## Assignment
All lines from the top of the records below through the line holding "An annotation job", and only those, should be printed exactly, minus the pictures.

## Data for the task
..............................

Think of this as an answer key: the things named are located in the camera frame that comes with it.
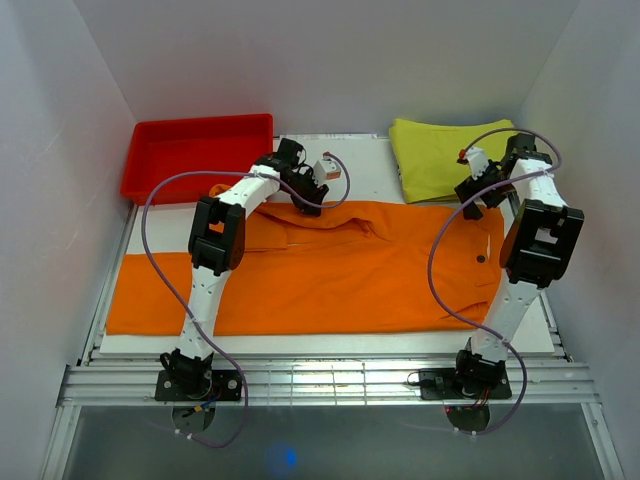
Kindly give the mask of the orange trousers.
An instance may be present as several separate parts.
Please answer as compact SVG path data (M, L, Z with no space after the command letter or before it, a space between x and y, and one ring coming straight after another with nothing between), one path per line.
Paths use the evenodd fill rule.
M218 336L463 330L496 295L504 220L444 206L351 201L302 215L265 203L225 286Z

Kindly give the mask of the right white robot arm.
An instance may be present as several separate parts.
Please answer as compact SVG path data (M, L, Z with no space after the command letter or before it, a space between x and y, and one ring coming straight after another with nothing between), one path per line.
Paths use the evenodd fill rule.
M451 373L458 394L487 398L508 387L504 342L513 338L543 290L565 274L584 214L559 194L551 173L553 161L537 150L532 134L510 137L498 162L476 146L463 149L458 162L470 169L470 176L454 188L460 201L479 199L496 208L512 193L519 200L500 249L503 275L484 327L459 351Z

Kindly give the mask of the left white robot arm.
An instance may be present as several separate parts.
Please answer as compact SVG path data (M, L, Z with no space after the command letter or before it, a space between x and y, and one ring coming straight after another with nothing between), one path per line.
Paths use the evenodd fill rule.
M169 380L190 399L205 397L212 387L211 335L225 285L244 256L249 215L283 190L303 214L318 216L327 182L341 176L340 165L330 157L309 166L303 154L301 144L283 139L229 190L196 204L188 240L192 274L185 320L176 347L160 356Z

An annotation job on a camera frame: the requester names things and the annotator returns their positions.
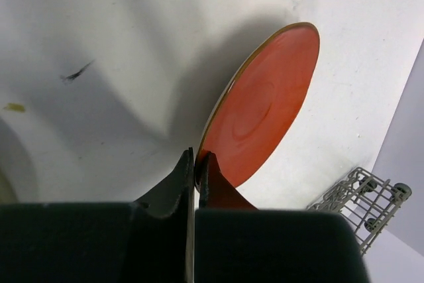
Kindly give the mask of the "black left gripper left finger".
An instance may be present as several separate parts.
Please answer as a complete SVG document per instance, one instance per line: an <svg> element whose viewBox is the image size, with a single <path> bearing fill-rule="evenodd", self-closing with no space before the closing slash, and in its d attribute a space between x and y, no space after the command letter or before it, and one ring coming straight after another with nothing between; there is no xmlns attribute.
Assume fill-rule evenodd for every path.
<svg viewBox="0 0 424 283"><path fill-rule="evenodd" d="M191 282L193 151L131 202L1 206L2 282Z"/></svg>

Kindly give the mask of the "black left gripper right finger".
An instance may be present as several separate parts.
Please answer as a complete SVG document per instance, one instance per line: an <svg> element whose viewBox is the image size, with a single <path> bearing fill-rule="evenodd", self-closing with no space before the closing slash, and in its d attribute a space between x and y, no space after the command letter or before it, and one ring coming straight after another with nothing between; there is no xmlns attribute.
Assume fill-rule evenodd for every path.
<svg viewBox="0 0 424 283"><path fill-rule="evenodd" d="M367 282L353 231L336 213L260 210L208 152L196 172L196 282Z"/></svg>

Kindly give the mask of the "orange saucer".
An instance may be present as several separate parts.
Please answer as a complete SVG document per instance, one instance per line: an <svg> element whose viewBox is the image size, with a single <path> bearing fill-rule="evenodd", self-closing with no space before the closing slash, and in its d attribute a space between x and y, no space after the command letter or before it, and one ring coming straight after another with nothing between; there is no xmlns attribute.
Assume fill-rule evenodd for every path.
<svg viewBox="0 0 424 283"><path fill-rule="evenodd" d="M318 61L320 36L308 22L270 35L242 63L215 104L195 165L217 157L233 187L251 178L288 132L305 101Z"/></svg>

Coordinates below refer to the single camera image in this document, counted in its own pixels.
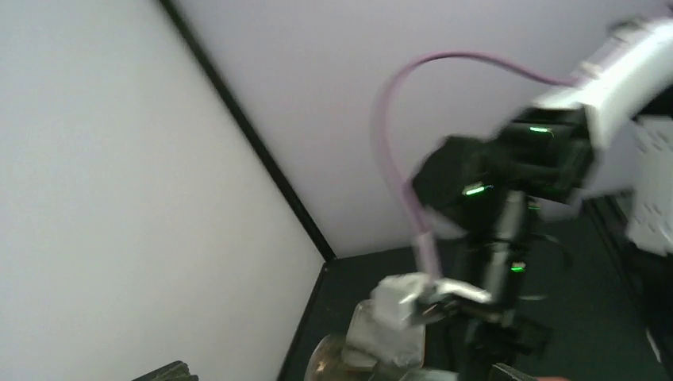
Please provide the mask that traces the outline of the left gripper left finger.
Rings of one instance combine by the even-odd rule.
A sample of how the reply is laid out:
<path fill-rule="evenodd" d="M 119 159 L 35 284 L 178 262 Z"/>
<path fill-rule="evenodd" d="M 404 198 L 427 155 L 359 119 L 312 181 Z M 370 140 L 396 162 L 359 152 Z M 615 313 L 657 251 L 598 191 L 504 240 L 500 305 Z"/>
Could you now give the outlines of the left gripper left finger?
<path fill-rule="evenodd" d="M 133 381 L 199 381 L 199 376 L 190 372 L 187 363 L 176 360 Z"/>

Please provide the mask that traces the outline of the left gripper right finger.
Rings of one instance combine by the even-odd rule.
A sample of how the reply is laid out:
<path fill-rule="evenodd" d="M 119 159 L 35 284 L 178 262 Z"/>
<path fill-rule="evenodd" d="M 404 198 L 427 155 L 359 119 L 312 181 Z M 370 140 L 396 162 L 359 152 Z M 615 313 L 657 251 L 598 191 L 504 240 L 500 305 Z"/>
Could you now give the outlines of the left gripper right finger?
<path fill-rule="evenodd" d="M 489 381 L 536 381 L 536 378 L 503 363 L 494 364 Z"/>

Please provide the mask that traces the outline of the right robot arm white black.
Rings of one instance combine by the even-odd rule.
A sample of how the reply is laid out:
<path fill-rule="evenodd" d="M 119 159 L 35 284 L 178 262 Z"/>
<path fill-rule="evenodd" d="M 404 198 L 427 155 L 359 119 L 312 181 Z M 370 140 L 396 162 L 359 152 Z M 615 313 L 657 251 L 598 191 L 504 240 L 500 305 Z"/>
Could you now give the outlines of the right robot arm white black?
<path fill-rule="evenodd" d="M 465 230 L 468 278 L 498 310 L 512 310 L 520 291 L 537 199 L 567 202 L 630 122 L 640 164 L 626 240 L 640 272 L 672 277 L 672 19 L 625 21 L 605 50 L 494 137 L 448 137 L 412 179 L 422 207 Z"/>

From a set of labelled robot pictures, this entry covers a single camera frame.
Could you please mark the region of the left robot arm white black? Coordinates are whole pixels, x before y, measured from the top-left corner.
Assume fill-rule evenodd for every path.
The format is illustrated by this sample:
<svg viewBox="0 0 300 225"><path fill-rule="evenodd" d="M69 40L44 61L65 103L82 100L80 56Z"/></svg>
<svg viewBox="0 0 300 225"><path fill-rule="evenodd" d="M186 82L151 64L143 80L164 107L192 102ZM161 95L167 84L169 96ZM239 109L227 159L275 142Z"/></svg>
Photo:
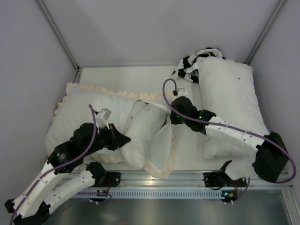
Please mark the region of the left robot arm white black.
<svg viewBox="0 0 300 225"><path fill-rule="evenodd" d="M92 162L75 178L57 187L63 178L83 164L86 156L102 149L115 151L130 141L113 124L102 128L94 123L82 124L69 141L55 147L24 193L5 202L5 208L12 215L9 223L42 225L65 201L86 188L105 182L107 171L100 162Z"/></svg>

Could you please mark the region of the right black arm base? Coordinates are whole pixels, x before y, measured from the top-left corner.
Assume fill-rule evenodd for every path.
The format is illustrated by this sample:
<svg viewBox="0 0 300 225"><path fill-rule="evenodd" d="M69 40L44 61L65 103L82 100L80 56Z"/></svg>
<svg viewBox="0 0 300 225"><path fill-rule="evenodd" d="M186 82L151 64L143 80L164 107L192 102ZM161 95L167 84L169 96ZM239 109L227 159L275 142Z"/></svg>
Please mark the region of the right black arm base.
<svg viewBox="0 0 300 225"><path fill-rule="evenodd" d="M233 187L233 188L246 187L247 182L245 178L232 180L225 173L225 169L231 162L232 162L231 160L226 161L218 171L205 172L203 174L205 186L207 188L212 188L214 190L219 190L221 188L227 188L227 187Z"/></svg>

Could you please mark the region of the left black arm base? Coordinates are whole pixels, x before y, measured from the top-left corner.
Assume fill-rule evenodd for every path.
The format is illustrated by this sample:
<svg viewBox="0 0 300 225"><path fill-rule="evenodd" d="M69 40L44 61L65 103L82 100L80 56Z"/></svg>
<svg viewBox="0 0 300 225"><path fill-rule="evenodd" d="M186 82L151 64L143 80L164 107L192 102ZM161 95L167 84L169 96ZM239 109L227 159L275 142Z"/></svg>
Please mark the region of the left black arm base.
<svg viewBox="0 0 300 225"><path fill-rule="evenodd" d="M96 183L93 187L97 188L115 188L120 184L121 180L121 173L120 172L108 172L106 177L104 178L103 182Z"/></svg>

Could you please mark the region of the grey cream ruffled pillowcase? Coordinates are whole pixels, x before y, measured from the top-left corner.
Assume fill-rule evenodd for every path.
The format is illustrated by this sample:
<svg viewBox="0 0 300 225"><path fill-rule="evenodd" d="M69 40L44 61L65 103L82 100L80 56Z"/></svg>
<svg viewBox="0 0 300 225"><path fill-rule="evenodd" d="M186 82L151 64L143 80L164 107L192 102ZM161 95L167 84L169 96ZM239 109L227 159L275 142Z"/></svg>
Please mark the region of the grey cream ruffled pillowcase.
<svg viewBox="0 0 300 225"><path fill-rule="evenodd" d="M160 93L115 93L91 85L68 83L66 95L62 102L58 104L52 125L46 135L45 148L47 154L51 154L56 146L68 141L73 136L74 131L83 123L92 122L91 110L109 109L111 115L108 122L112 123L120 133L125 135L128 115L133 104L138 100L160 106L168 113L164 125L151 142L151 149L146 153L145 167L141 169L155 178L168 177L175 162L173 127L169 119L170 110ZM122 156L121 148L115 151L102 149L93 153L91 158L102 163L124 162L128 164Z"/></svg>

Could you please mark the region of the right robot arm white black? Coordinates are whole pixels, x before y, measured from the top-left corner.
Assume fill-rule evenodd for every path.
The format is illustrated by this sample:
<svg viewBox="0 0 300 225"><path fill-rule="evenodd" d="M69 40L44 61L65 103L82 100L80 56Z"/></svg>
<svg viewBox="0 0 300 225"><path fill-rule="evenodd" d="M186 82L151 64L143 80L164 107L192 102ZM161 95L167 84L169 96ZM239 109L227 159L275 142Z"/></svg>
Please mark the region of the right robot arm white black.
<svg viewBox="0 0 300 225"><path fill-rule="evenodd" d="M281 136L275 132L259 135L226 122L208 110L197 110L189 98L181 96L169 104L171 123L185 124L192 131L215 137L244 150L248 157L225 162L222 171L232 180L258 176L260 179L278 183L286 166L288 152Z"/></svg>

..............................

## Response to the exercise
Think of this as an answer key: the things named are located in the camera frame that comes with it.
Kindly give the mask of the orange trousers.
An instance may be present as several separate parts.
Please answer as compact SVG path data (M, L, Z with no space after the command letter or before it, a space between x and y, and one ring coming straight after another with nothing between), one path per line.
Paths use the evenodd fill rule.
M218 336L463 330L496 295L504 220L444 206L351 201L302 215L265 203L225 286Z

Kindly give the mask of the right white robot arm.
An instance may be present as several separate parts.
Please answer as compact SVG path data (M, L, Z with no space after the command letter or before it, a space between x and y, and one ring coming straight after another with nothing between), one path per line.
Paths use the evenodd fill rule.
M451 373L458 394L487 398L508 387L504 342L513 338L543 290L565 274L584 214L559 194L551 173L553 161L537 150L532 134L510 137L498 162L476 146L463 149L458 162L470 169L470 176L454 188L460 201L479 199L496 208L512 193L519 200L500 249L503 275L484 327L459 351Z

Kindly give the mask of the left white robot arm.
An instance may be present as several separate parts.
Please answer as compact SVG path data (M, L, Z with no space after the command letter or before it, a space between x and y, and one ring coming straight after another with nothing between), one path per line.
Paths use the evenodd fill rule.
M169 380L190 399L205 397L212 387L211 335L225 285L244 256L249 215L283 190L303 214L318 216L327 182L341 176L340 165L330 157L309 166L303 154L301 144L283 139L229 190L196 204L188 240L192 274L185 320L176 347L160 356Z

An annotation job on a camera frame: the requester names things and the annotator returns their positions.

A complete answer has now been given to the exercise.